Your answer is one number: the count of lines below that hold the word "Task".

(Stored items from a collection)
- - - -
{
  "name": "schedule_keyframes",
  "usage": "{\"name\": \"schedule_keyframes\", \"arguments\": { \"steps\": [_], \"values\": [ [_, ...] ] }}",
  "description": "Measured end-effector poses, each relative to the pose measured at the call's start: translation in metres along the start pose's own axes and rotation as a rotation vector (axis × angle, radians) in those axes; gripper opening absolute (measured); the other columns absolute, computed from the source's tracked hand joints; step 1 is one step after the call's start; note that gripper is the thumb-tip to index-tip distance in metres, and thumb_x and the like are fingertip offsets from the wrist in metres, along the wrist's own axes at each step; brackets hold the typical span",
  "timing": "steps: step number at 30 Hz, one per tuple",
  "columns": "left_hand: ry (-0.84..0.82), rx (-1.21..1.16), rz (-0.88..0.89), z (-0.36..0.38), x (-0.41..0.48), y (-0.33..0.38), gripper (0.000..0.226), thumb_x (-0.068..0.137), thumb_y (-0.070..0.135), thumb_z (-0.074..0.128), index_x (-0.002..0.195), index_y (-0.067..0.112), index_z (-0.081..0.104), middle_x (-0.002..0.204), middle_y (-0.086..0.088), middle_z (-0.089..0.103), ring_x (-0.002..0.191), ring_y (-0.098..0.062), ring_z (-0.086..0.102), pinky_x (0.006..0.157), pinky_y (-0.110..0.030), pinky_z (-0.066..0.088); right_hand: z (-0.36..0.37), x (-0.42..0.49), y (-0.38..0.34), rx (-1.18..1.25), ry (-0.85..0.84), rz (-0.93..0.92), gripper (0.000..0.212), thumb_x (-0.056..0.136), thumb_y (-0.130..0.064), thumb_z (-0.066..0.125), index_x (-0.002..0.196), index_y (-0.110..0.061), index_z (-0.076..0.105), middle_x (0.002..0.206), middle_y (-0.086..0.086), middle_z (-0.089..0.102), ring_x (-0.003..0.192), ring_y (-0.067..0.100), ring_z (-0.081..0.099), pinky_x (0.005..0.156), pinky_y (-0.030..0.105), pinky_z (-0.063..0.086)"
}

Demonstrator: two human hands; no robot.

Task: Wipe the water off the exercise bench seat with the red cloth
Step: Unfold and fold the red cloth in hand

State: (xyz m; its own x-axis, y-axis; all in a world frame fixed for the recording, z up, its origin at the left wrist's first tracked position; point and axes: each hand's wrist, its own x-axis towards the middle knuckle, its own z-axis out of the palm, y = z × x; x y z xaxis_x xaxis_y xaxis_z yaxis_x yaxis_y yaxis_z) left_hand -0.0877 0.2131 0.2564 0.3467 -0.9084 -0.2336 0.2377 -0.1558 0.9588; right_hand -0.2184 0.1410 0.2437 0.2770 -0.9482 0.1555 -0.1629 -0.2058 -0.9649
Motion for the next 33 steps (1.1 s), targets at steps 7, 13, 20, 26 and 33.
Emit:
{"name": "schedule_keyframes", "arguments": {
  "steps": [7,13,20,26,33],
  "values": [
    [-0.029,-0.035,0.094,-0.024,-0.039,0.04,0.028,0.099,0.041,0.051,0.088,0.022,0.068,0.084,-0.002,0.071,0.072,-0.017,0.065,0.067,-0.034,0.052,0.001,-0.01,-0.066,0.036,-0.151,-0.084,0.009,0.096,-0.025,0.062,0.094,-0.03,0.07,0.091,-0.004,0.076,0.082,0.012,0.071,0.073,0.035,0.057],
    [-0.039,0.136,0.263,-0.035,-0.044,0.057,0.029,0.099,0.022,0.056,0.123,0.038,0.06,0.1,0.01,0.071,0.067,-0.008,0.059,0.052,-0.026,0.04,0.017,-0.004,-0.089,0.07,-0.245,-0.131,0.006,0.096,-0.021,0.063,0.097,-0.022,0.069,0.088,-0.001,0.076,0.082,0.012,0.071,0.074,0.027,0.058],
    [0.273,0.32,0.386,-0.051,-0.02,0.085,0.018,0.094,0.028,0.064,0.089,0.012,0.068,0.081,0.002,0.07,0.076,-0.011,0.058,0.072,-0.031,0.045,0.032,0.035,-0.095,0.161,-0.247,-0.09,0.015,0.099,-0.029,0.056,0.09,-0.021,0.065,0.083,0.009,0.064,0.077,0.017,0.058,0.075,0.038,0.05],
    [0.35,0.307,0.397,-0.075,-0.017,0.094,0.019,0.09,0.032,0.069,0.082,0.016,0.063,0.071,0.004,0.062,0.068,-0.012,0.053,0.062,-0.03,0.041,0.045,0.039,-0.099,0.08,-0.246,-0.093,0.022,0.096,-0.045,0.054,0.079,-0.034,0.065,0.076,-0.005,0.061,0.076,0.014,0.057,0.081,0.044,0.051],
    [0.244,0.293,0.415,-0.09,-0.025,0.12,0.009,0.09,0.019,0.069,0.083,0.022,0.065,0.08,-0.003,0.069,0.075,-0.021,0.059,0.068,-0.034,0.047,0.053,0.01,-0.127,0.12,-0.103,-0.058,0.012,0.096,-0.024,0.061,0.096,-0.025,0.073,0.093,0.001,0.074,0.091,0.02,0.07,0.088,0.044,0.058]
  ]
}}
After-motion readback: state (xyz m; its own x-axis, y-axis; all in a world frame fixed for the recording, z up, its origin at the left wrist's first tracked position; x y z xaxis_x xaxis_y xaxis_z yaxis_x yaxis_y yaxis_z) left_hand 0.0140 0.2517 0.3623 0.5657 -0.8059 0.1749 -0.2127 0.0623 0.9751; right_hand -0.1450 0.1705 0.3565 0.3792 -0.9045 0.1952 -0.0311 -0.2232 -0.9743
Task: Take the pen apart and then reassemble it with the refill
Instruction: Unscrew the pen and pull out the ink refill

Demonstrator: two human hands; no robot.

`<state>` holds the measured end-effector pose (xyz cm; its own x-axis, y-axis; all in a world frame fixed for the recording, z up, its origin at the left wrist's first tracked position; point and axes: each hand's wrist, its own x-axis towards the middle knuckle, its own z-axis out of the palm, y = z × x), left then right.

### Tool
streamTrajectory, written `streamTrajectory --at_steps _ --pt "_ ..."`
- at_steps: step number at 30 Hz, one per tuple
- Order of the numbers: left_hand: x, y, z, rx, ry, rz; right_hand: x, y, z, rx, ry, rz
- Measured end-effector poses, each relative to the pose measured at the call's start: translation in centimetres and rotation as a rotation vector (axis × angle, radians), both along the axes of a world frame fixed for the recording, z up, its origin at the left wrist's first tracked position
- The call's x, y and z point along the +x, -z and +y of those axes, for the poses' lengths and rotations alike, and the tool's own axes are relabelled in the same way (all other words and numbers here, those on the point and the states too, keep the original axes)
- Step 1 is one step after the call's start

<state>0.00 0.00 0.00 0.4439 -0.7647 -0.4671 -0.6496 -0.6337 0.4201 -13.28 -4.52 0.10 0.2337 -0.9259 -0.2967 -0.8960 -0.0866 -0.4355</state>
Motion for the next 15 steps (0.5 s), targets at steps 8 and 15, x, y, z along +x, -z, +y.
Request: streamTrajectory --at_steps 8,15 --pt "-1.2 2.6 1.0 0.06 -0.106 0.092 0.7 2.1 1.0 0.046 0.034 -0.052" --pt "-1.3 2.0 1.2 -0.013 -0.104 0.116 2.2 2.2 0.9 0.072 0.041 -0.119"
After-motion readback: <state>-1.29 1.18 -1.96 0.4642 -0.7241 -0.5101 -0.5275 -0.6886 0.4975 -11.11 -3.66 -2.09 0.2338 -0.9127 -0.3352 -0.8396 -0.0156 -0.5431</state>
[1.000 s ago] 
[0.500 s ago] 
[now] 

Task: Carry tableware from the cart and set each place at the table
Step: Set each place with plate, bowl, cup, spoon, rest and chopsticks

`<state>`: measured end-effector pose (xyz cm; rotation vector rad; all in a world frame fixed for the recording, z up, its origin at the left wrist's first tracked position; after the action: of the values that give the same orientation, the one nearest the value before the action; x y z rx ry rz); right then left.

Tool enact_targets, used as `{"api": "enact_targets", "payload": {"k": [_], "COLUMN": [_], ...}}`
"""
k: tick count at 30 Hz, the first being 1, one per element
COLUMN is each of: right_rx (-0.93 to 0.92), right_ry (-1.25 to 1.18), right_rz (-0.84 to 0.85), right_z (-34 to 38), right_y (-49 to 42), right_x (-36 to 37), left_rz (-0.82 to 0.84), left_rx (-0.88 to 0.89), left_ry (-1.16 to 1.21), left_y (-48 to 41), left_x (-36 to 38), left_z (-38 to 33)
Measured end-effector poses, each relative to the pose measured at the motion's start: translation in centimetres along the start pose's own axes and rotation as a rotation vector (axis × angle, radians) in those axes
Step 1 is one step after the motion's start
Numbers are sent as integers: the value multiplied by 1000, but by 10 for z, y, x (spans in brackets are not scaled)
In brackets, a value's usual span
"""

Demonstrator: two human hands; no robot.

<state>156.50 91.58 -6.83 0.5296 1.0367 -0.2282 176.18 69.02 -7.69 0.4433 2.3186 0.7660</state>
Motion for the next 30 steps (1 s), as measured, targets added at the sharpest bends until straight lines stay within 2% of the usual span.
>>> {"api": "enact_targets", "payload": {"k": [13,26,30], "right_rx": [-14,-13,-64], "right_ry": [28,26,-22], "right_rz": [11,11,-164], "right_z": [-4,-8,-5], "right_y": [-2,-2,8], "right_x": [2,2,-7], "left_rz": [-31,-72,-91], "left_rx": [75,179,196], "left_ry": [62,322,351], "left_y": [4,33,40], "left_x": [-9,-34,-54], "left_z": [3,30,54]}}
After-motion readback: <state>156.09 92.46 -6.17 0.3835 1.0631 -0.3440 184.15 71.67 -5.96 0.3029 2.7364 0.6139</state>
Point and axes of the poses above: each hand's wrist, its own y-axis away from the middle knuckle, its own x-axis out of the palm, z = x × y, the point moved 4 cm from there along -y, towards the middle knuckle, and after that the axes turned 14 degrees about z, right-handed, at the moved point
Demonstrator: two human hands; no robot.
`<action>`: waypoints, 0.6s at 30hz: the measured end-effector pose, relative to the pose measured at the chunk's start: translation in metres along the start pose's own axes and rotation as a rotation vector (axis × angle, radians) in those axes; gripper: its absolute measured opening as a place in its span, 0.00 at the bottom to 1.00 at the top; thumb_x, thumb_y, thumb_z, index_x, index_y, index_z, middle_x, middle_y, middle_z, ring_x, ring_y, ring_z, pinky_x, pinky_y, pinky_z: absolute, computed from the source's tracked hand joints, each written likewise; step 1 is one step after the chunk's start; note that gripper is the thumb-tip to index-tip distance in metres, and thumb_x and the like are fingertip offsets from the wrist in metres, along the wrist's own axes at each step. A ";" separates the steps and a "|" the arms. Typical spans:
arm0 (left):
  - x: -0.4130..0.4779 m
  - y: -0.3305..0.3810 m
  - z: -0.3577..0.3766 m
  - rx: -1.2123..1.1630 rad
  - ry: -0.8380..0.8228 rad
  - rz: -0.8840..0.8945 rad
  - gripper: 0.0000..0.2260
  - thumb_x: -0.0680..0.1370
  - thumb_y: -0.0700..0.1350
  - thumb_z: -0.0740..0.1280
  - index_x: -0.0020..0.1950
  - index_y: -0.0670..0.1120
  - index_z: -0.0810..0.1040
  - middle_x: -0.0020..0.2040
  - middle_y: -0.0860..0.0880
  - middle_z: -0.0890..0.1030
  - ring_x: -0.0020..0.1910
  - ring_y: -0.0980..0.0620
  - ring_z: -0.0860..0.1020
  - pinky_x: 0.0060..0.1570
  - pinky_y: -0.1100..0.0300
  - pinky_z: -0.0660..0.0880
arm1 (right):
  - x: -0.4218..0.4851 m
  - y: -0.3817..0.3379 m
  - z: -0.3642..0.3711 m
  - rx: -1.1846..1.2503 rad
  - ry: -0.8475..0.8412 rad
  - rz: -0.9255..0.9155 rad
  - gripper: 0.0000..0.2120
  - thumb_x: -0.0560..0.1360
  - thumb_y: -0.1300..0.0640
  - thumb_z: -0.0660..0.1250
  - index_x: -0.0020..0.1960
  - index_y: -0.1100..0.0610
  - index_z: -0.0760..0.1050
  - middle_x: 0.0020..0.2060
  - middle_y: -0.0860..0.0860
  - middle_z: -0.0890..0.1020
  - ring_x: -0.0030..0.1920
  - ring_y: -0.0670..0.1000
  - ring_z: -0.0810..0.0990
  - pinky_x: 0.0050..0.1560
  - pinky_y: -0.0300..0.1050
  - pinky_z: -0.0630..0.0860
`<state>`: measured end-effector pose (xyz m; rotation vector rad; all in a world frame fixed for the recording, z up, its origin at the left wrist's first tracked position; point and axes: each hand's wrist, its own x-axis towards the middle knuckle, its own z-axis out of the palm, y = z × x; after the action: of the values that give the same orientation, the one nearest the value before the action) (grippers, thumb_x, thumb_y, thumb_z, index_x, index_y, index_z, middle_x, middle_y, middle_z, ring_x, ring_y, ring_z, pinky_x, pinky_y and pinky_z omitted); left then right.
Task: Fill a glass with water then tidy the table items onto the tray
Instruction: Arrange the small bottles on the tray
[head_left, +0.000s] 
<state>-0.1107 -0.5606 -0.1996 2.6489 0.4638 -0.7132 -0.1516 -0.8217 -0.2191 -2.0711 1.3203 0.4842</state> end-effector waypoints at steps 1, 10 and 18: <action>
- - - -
Answer space: 4